Wag the Robot? Brown scientists build robot that responds to human gestures
March 11, 2009
Brown computer scientists have built a robot that can follow nonverbal commands from a person in a variety of environments -- indoors as well as outside -- all without adjusting for lighting. Credit: Nathan Koenig, Brown University
(PhysOrg.com) -- Imagine a day when you turn to your own personal robot, give it a task and then sit down and relax, confident that your robot is doing exactly what you wanted it to do.
So far, that autonomous, do-it-all robot is the stuff of science fiction or cartoons like "The Jetsons." But a Brown University-led robotics team has made an important advance: The group has demonstrated how a robot can follow nonverbal commands from a person in a variety of environments — indoors as well as outside — all without adjusting for lighting.

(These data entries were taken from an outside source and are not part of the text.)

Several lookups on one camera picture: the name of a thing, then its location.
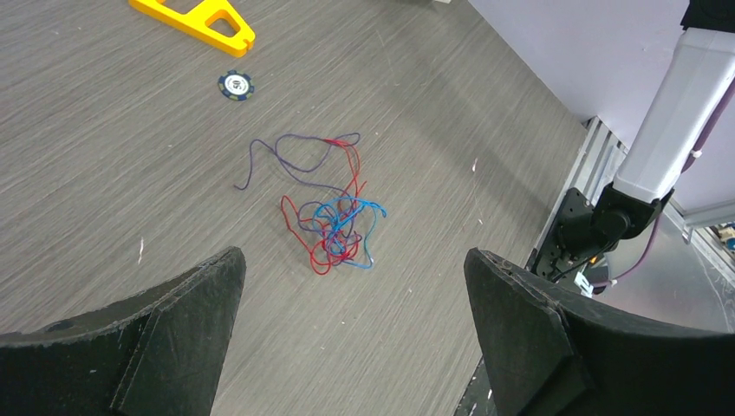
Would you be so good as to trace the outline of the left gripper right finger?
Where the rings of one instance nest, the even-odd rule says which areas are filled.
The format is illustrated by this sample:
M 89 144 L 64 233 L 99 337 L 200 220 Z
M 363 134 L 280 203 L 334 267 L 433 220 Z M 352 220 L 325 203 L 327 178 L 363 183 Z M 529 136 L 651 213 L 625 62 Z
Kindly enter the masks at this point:
M 487 250 L 464 275 L 499 414 L 733 414 L 733 335 L 628 313 Z

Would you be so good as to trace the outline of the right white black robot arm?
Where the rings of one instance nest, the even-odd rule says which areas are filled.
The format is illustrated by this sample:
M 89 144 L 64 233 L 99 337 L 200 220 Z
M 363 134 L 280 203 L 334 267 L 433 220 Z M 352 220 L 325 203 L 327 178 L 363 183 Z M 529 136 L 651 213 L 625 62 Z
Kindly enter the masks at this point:
M 556 229 L 556 246 L 573 259 L 612 250 L 661 214 L 734 96 L 734 3 L 691 1 L 680 25 L 671 64 L 628 155 L 592 212 Z

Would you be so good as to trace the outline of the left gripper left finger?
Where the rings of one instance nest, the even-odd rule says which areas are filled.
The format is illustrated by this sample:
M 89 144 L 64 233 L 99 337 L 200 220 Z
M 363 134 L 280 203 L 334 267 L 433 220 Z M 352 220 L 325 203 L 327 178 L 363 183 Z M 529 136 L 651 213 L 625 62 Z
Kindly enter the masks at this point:
M 229 247 L 102 309 L 3 334 L 2 414 L 209 414 L 245 274 Z

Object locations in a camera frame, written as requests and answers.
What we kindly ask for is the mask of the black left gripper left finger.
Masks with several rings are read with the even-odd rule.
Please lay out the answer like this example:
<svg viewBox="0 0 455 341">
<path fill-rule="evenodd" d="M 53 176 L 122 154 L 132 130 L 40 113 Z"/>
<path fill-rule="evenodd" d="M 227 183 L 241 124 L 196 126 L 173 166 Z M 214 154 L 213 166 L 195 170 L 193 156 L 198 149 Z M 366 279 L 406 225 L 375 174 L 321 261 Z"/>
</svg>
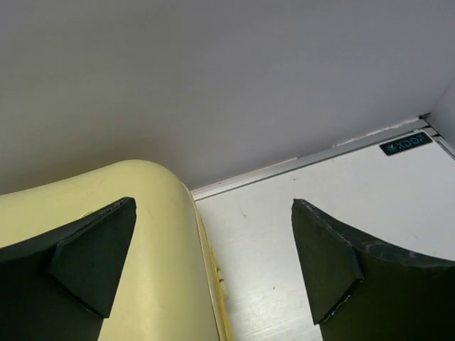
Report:
<svg viewBox="0 0 455 341">
<path fill-rule="evenodd" d="M 1 248 L 2 340 L 97 340 L 137 220 L 123 197 L 86 217 Z"/>
</svg>

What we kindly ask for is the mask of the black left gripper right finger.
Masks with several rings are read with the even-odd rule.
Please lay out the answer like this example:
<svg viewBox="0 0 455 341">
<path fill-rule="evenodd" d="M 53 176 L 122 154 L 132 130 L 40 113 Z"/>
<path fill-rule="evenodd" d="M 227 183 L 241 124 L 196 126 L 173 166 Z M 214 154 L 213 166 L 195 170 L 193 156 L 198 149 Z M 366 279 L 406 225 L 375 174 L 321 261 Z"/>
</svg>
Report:
<svg viewBox="0 0 455 341">
<path fill-rule="evenodd" d="M 404 249 L 302 199 L 291 224 L 324 340 L 453 340 L 454 263 Z"/>
</svg>

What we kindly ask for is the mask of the yellow suitcase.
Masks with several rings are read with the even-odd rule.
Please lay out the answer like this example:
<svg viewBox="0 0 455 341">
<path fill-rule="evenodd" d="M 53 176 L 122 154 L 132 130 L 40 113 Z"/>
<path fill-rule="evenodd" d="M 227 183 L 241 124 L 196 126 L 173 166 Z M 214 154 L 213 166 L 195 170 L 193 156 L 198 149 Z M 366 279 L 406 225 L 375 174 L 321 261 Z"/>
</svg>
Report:
<svg viewBox="0 0 455 341">
<path fill-rule="evenodd" d="M 1 248 L 123 198 L 136 223 L 97 340 L 231 340 L 221 278 L 188 188 L 168 169 L 122 161 L 1 196 Z"/>
</svg>

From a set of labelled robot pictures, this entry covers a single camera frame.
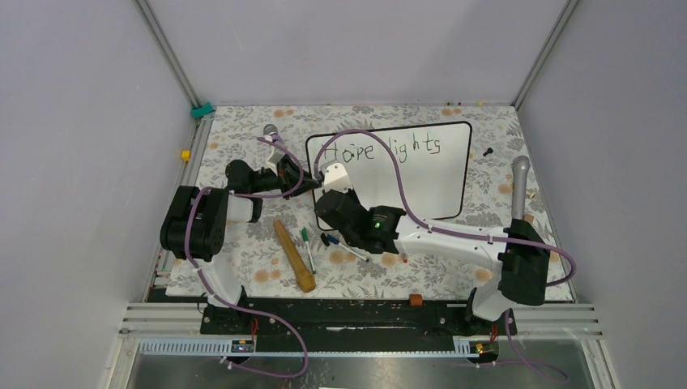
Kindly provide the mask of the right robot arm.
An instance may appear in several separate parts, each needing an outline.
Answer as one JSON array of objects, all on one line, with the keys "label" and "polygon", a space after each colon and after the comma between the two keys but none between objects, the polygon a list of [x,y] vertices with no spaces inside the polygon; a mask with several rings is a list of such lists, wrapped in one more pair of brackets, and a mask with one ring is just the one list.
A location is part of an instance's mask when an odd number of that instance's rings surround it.
[{"label": "right robot arm", "polygon": [[511,308],[545,302],[550,250],[525,220],[477,228],[417,219],[397,207],[365,208],[336,190],[317,200],[314,211],[346,243],[369,254],[431,254],[491,271],[490,280],[472,291],[464,313],[467,328],[477,334]]}]

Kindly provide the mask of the white whiteboard black frame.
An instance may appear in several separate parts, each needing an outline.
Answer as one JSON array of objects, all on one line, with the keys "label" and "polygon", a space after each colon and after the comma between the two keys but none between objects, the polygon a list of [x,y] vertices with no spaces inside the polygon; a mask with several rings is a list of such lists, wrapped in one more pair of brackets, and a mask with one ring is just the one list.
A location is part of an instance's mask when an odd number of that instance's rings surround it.
[{"label": "white whiteboard black frame", "polygon": [[353,189],[366,207],[402,207],[418,216],[445,220],[463,208],[473,129],[469,122],[373,130],[371,136],[329,134],[305,141],[308,164],[344,164]]}]

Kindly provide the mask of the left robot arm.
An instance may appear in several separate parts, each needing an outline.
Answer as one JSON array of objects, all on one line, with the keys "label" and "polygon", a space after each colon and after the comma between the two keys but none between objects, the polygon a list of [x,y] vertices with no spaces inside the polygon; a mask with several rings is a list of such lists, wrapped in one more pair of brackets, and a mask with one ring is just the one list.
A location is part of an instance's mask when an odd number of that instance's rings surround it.
[{"label": "left robot arm", "polygon": [[161,226],[160,244],[191,264],[208,303],[223,307],[220,322],[240,333],[249,327],[252,315],[241,303],[244,287],[226,260],[214,258],[224,246],[227,223],[256,223],[265,199],[290,199],[319,188],[322,181],[286,156],[274,168],[252,169],[243,160],[233,160],[225,175],[223,188],[177,188]]}]

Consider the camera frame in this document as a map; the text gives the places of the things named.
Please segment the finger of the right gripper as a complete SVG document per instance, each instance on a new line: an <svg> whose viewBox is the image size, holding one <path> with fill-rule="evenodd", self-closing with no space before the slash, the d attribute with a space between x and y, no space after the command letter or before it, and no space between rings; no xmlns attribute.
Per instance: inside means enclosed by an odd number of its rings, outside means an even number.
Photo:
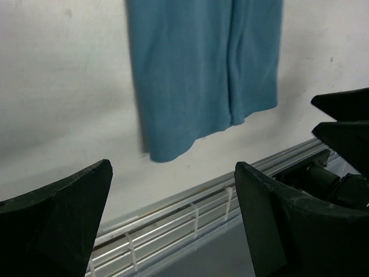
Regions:
<svg viewBox="0 0 369 277"><path fill-rule="evenodd" d="M368 174L368 122L321 122L313 135L336 151L360 174Z"/></svg>
<svg viewBox="0 0 369 277"><path fill-rule="evenodd" d="M368 121L368 88L316 95L311 104L336 121Z"/></svg>

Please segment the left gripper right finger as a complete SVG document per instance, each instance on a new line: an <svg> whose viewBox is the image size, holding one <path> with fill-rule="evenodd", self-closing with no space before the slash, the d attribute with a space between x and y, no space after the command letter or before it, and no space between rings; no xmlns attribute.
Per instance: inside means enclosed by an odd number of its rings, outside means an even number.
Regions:
<svg viewBox="0 0 369 277"><path fill-rule="evenodd" d="M368 213L239 162L235 185L256 276L367 276Z"/></svg>

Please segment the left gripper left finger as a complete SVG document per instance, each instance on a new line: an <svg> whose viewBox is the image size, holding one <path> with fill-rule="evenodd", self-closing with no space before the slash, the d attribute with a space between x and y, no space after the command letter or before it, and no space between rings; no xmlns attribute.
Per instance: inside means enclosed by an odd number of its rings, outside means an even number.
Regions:
<svg viewBox="0 0 369 277"><path fill-rule="evenodd" d="M1 276L84 276L111 181L103 159L1 201Z"/></svg>

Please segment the teal tank top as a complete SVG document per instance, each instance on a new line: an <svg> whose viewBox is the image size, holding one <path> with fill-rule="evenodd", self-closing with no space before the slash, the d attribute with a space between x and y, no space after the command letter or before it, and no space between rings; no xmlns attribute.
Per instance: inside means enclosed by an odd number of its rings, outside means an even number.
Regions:
<svg viewBox="0 0 369 277"><path fill-rule="evenodd" d="M277 106L283 1L127 1L145 150L164 163Z"/></svg>

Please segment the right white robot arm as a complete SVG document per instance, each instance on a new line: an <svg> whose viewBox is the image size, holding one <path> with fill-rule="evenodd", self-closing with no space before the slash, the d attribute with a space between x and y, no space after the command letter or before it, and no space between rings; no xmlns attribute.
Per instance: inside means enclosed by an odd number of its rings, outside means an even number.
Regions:
<svg viewBox="0 0 369 277"><path fill-rule="evenodd" d="M368 88L316 95L311 104L331 116L313 135L356 171L341 177L327 170L327 152L316 154L276 175L276 180L318 199L368 211Z"/></svg>

"We have created a novel system where the robot will follow you at a precise distance, where you don't need to wear special clothing, you don't need to be in a special environment, and you don't need to look backward to track it," said Chad Jenkins, assistant professor of computer science at Brown University and the team's leader.

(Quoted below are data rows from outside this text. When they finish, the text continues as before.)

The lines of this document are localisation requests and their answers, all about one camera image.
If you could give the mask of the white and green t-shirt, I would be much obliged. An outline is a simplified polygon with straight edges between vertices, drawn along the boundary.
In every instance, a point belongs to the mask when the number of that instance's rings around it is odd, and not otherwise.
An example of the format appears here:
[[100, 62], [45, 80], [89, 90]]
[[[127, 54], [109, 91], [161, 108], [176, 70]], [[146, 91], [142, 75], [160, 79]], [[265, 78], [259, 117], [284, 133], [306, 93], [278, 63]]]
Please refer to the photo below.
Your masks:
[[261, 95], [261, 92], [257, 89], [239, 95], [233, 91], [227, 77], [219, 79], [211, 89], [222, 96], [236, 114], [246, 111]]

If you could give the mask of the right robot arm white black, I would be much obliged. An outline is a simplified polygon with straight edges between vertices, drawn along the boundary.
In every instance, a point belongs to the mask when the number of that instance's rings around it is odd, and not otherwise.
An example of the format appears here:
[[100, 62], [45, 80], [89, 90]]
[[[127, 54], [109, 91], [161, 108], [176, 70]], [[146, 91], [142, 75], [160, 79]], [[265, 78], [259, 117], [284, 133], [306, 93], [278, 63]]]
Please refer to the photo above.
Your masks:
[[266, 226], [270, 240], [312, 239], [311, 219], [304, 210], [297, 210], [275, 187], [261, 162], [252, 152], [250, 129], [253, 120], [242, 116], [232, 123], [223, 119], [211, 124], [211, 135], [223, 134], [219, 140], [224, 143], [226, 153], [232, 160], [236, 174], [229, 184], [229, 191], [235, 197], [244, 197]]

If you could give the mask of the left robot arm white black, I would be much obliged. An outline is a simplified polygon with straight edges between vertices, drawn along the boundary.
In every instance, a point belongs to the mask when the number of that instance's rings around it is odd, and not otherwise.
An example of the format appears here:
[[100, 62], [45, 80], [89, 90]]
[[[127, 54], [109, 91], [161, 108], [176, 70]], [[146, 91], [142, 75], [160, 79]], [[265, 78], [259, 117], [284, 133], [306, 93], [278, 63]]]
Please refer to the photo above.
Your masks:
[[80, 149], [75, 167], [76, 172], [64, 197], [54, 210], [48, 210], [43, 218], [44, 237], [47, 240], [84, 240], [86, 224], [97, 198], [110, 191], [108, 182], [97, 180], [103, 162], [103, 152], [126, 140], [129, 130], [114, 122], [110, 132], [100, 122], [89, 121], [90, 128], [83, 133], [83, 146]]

Jenkins will present the achievement at the Human-Robot Interaction conference March 11-13, 2009, in San Diego. A paper accompanying the video also will be presented at the conference. Matthew Loper, a Brown graduate student, is the lead author on the paper. Contributors include former Brown graduate student Nathan Koenig, now at the University of Southern California; former Brown graduate student Sonia Chernova; and Chris Jones, a researcher with the Massachusetts-based robotics maker iRobot Corp.
A video that shows the robot following gestures and verbal commands can be found in the Brown University release.
In the video, Brown graduate students use a variety of hand-arm signals to instruct the robot, including "follow," "halt," "wait" and "door breach." For much of the time, a student walks with his or her back to the robot, turning corners in narrow hallways and walking briskly in an outdoor parking lot. Throughout, the robot dutifully follows, maintaining an approximate three-foot distance, even backing up when a student turns around and approaches it.
In one sequence, Chernova, now studying at Carnegie-Mellon University, instructs the robot with a series of gestures and verbal commands to move through an open doorway, stop, turn around and then cross the threshold again to return where it had started. Chernova then commands the robot to follow her through the hallway.
The team also successfully instructed the robot to turn around (a 180-degree pivot) and to freeze when the student disappeared from view — essentially idling until the instructor reappeared and gave a nonverbal or verbal command.
The Brown team started with a PackBot, a mechanized platform developed by iRobot that has been used widely by the U.S. military for bomb disposal, among other tasks. The researchers outfitted their robot with a commercial depth-imaging camera (picture the head on the robot in the film Wall-E). They also geared the robot with a laptop that included novel computer programs that enabled the machine to recognize human gestures, decipher them and respond to them.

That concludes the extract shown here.